Dr Alejandro Manuel Flores Aguilar: "Raised Gaze in Ixil Time: Towards a Minor History of War"

Event date: 
Wednesday 2 February
Time: 
13:00
A picture of Dr Alejandro Manuel Flores Aguilar

An IASH Work-in-Progress seminar, delivered by Dr Alejandro Manuel Flores Aguilar (CSMCH-IASH Visiting Postdoctoral Fellow in Modern and Contemporary History 2022; University of Texas at Austin):

Raised Gaze in Ixil Time: Towards a Minor History of War

This research examines Maya-Ixil memories of indigenous resistance during the last quarter of the twentieth century in Guatemala. I highlight the continuities and discontinuities of ancestral world-building practices (or ontologies) within forms of indigenous political organization across the armed insurrection of the 1970s and contemporary post-war and post-genocidal struggles. These forms include armed guerrilla operations, communities in resistance, collaborations with lawyers in transitional justice and human rights trials, the communal organization—namely the Alcaldías Indígenas Ixiles—in defense of the Ixil territory, the reconstruction of the ancestral authority and the creation of the Ixil University. This research builds upon my video-ethnographic and collaborative work undertaken between 2015 and 2021, with former indigenous participants in the Guerrilla Army of the Poor (EGP – Ejército Guerrillero de los Pobres), which was active in Ixil territory between 1970s and 1990s.

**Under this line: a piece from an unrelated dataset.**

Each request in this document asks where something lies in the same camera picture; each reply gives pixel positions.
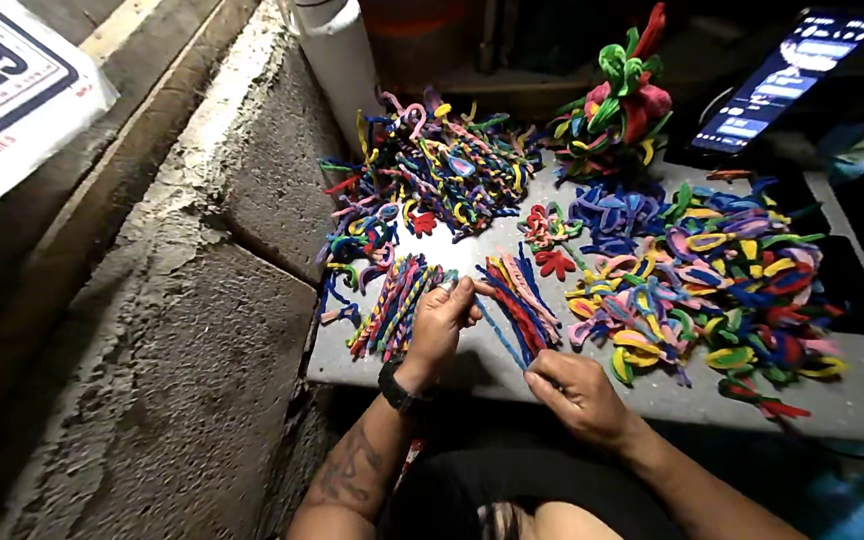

This research explores how local Maya-Ixil politics entangled with other processes of politicization that emerged during the second half of the twentieth century, such as Marxist class-based movements and liberation theology. In this regard, ancestral world-building practices in Ixil communities—that were directly targeted by 19th century coffee-plantation capitalism and counterinsurgency scorched earth campaigns—played a key role in the Maya-Ixil revolt. This study shines new light on a side of this violent history that has been obscured by state actors and institutions, and their readiness to understand indigenous peoples as incapable of possessing political agency, as easy prey for ideological manipulation, and as expendable matter for a war fought between foreign entities (the USA and USSR). This study builds upon a memory repertoire of video-recorded life stories of Maya-Ixil former guerrilleros (armed combatants) and video-ethnographic resources that reveal Maya-Ixil politics, epistemology and daily life ethics. By restoring human ethnography to political history, my research shows that complex sociopolitical contexts feature complex cultural developments. This is especially the case in Guatemala, where cultural and racial difference were mobilized in the name of capitalism based on land usurpation and forced labor, deployed in counterinsurgent genocidal violence.